To do:
Your answer should consist of the lines in the following data that contain "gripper".

===

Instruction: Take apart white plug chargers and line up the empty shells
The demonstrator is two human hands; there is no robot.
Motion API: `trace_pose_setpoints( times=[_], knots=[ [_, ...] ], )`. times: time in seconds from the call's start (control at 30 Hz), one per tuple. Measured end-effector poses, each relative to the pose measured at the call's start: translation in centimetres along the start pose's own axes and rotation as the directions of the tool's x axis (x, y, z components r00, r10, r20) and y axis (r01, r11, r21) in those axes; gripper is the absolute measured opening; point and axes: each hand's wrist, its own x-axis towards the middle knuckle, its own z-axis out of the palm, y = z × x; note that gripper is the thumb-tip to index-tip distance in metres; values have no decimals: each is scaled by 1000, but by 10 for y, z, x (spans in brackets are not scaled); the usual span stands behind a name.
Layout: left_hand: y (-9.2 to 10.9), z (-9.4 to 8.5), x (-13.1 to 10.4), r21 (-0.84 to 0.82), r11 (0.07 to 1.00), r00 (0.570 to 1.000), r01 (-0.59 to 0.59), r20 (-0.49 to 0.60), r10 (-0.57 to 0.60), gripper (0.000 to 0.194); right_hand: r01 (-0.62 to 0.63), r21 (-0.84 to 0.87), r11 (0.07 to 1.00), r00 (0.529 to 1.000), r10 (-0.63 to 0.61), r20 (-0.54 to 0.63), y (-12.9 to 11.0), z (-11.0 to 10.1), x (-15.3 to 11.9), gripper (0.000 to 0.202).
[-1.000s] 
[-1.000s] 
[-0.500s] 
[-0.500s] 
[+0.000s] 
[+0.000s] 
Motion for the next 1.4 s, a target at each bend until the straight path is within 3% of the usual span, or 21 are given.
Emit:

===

Exercise solution:
Motion API: `trace_pose_setpoints( times=[_], knots=[ [_, ...] ], )`. times: time in seconds from the call's start (control at 30 Hz), one per tuple. Measured end-effector poses, each relative to the pose measured at the call's start: translation in centimetres along the start pose's own axes and rotation as the directions of the tool's x axis (x, y, z components r00, r10, r20) and y axis (r01, r11, r21) in those axes; gripper is the absolute measured opening; point and axes: each hand's wrist, its own x-axis towards the middle knuckle, its own z-axis out of the palm, y = z × x; note that gripper is the thumb-tip to index-tip distance in metres; values have no decimals: each is scaled by 1000, but by 10 for y, z, x (spans in brackets are not scaled); the usual span stands behind a name.
Layout: left_hand: y (-9.2 to 10.9), z (-9.4 to 8.5), x (-13.1 to 10.4), r21 (-0.84 to 0.82), r11 (0.07 to 1.00), r00 (0.570 to 1.000), r01 (-0.59 to 0.59), r20 (-0.49 to 0.60), r10 (-0.57 to 0.60), gripper (0.000 to 0.194); right_hand: r01 (-0.62 to 0.63), r21 (-0.84 to 0.87), r11 (0.07 to 1.00), r00 (0.529 to 1.000), r10 (-0.63 to 0.61), r20 (-0.54 to 0.63), y (-12.9 to 11.0), z (-11.0 to 10.1), x (-15.3 to 11.9), gripper (0.000 to 0.202).

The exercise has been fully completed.